● WHAT IS REQUIRED: Please give back the listing exactly, without any of its pictures.

● DATASET EXTRACT:

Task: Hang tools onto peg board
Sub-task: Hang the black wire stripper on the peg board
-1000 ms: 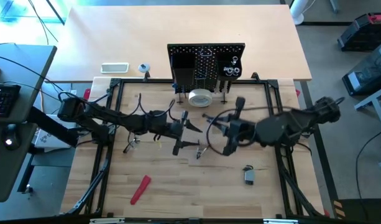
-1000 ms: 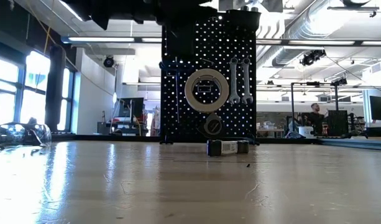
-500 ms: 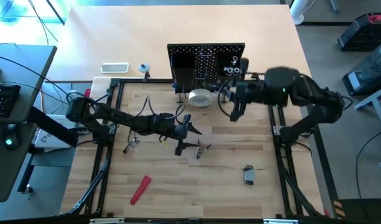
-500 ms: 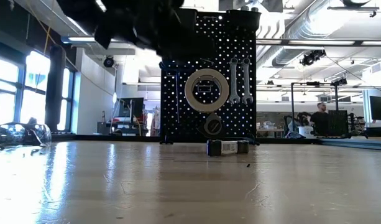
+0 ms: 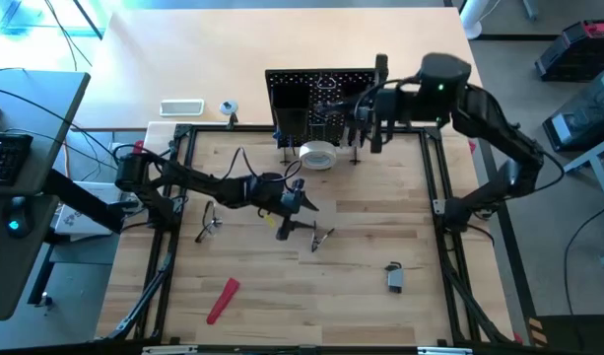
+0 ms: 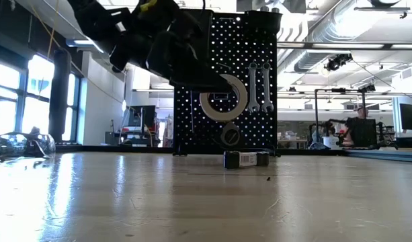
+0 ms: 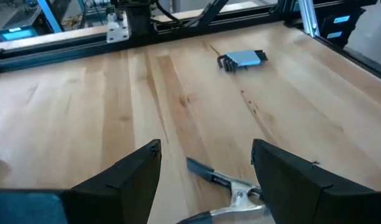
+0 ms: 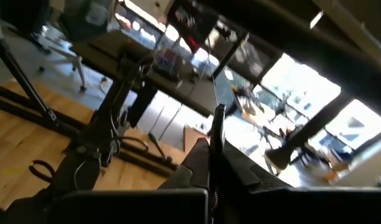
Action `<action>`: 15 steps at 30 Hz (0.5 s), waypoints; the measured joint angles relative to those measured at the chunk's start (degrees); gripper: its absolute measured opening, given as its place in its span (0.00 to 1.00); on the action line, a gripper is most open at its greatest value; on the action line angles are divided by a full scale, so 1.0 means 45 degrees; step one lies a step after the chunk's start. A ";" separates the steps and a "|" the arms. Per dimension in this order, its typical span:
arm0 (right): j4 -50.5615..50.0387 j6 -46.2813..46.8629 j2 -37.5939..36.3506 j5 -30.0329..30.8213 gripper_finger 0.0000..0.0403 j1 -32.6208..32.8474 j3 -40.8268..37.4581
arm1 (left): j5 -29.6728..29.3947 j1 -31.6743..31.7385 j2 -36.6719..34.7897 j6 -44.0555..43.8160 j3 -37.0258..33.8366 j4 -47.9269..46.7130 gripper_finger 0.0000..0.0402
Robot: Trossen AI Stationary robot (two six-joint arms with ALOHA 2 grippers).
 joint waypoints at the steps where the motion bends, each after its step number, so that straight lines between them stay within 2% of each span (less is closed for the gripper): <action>1: 0.0142 -0.0058 0.0000 -0.0424 0.00 -0.0261 0.0000 | -0.0001 0.0004 -0.0012 0.0055 0.0001 -0.0009 0.61; 15: 0.2040 0.0167 0.0506 -0.6017 0.00 -0.3997 0.0025 | 0.0011 0.0627 -0.0012 0.0222 0.0001 -0.0499 0.60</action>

● TASK SOLUTION:
Task: Hang tools onto peg board
Sub-task: Hang the black wire stripper on the peg board
-1000 ms: 
-1000 ms: 
-500 ms: 
-500 ms: 
+0 ms: 
+0 ms: 
+0 ms: 
+0 ms: 
Action `<action>`: 15 steps at 30 Hz (0.5 s), waypoints; the measured joint angles relative to those measured at the chunk's start (degrees); gripper: its absolute measured opening, given as its place in its span (0.00 to 1.00); on the action line, a gripper is most open at its greatest value; on the action line angles are divided by a full scale, so 1.0 means 45 degrees; step one lies a step after the chunk's start. A ";" separates the steps and a "|" the arms. Per dimension in this order, its typical span:
arm0 (right): j4 -50.5615..50.0387 j6 -46.2813..46.8629 j2 -37.5939..36.3506 j5 -30.0329..30.8213 gripper_finger 0.0000..0.0403 j1 -32.6208..32.8474 j3 -40.8268..37.4581
arm1 (left): j5 -29.6728..29.3947 j1 -31.6743..31.7385 j2 -36.6719..34.7897 j6 -44.0555..43.8160 j3 -37.0258..33.8366 j4 -47.9269..46.7130 gripper_finger 0.0000..0.0402
Robot: Trossen AI Stationary robot (two six-joint arms with ALOHA 2 grippers).
 joint waypoints at the steps where the motion bends, each after its step number, so that straight lines between them stay within 2% of each span (less is closed for the gripper): <action>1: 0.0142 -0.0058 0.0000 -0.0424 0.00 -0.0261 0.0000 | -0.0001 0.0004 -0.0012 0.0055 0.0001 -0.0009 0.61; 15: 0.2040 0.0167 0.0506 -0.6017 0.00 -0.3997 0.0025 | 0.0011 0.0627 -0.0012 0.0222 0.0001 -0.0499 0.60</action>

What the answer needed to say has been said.